By the time they reached the quays, the conversation had
wandered to the ethics of meat. “I remember the first time I ever wanted to be a vegetarian,” Ruth said as they crossed the Ha’penny Bridge. “My mother called me in before mass to show me how to joint a chicken. ‘Listen for the crunch,’ she kept saying.”

Maria nodded vehemently, running her finger along the railings. “What got to me were the names—the breast meat was ‘his chests,’ and that sort of triangle at the bottom, Mam called it ‘the pope’s nose.’”

“My mother would never have been so blasphemous. She probably referred to it as ‘the bird’s posterior.’”

“Does she know about you?” Then Maria wished she hadn’t asked.

“Not yet.” Ruth put her head through the pale blue slats of the footbridge and stared down. “Water’s going at a fair lick, isn’t it?” She grinned up at Maria, her face striped by the bars. “The worst thing about the chicken was its little bag of organs, do you remember? For years I was convinced that all my innards were carried in a slimy pouch too, and if I sneezed, they might shoot out.”

“I worry about you, woman. Come on, let’s go back the long way. I want to show you that peculiar duck I found in the green. And maybe if we give Jael a full hour, she’ll have repented and heated up a frozen pizza.”

“Bet it’ll be a ham one,” said Ruth, leading the way back across the bridge. “I’d have become a vegetarian long ago if it wasn’t for her, you know. Maybe even a vegan.”

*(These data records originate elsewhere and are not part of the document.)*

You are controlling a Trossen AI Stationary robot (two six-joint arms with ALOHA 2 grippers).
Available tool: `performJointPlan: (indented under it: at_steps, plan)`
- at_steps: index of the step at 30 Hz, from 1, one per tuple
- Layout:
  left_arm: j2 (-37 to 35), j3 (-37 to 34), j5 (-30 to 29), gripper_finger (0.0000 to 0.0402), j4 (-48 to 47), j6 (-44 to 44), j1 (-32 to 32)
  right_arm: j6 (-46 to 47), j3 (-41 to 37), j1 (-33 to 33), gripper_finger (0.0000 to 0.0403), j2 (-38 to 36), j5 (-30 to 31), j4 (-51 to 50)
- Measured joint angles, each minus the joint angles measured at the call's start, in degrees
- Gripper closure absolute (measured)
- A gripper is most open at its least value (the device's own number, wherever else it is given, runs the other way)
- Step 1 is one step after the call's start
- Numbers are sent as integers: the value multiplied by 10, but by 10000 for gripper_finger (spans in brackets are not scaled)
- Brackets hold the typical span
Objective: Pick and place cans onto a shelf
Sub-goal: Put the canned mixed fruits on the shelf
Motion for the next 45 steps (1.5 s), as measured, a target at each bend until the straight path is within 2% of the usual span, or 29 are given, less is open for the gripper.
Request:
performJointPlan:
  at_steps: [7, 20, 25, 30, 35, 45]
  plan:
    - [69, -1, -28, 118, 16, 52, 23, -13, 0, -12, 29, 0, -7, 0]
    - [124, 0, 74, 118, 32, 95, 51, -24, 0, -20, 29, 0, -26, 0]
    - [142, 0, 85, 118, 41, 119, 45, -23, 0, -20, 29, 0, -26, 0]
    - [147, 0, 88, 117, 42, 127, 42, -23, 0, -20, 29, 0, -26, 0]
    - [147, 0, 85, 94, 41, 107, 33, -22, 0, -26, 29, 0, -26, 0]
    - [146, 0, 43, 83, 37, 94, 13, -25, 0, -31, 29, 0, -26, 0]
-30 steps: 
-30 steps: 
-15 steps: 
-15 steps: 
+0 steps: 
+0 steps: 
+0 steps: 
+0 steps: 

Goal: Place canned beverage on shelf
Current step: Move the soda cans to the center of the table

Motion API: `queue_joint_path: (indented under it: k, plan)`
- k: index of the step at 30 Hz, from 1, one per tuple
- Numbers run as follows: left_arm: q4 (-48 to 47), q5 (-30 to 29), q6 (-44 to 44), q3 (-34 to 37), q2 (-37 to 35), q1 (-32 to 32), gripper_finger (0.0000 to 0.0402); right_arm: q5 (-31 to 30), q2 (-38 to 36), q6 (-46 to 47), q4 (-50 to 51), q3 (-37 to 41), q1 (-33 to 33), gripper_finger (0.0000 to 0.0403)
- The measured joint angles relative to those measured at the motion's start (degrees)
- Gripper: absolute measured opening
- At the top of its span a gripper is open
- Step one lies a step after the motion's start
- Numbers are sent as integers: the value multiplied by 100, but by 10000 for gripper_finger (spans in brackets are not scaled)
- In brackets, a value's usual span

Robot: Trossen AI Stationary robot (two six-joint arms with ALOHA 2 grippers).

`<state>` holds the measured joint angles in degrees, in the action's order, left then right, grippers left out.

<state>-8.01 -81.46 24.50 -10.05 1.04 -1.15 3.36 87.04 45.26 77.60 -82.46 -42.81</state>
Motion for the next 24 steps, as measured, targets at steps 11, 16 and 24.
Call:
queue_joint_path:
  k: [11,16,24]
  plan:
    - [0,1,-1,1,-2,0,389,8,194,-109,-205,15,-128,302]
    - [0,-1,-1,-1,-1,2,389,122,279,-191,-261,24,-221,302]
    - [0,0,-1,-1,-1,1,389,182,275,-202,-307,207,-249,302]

Maria had taken to avoiding mirrors. Every time she saw herself she looked younger, as if her handful of years was flaking away. The nose a little flatter, the cheeks paler, the hair more helpless each time she caught her reflection in a polished shopfront. Since she came to Dublin her clothes had been hanging wrong on her shoulders. As for the overall she
wore two evenings a week, it made her look like a fifties-era unwed mother, scrubbing floors in a convent. She would have asked Yvonne’s advice, if Maria had not been avoiding her since their last argument about the flatmates. Galway was hardly an expert on clothes, since he wore nothing but skinny jeans. And Damien—glimpsed in lecture theatres, hallucinated on street corners—never noticed her, whatever she wore or however she tied back her drooping hair. So the list of friends ended after two, she noted. Friends her own age, that was, not including Ruth and Jael. It was all too easy to spend a merry evening in the flat and forget that she was playing gooseberry to a couple of lovers.

One evening Maria came in for dinner metamorphosed.

Ruth’s forehead creased. “But it was nice the old way.”

Jael took one look at Maria’s skull-hugging hair and whooped. “What does it think it is, a punk sheep?”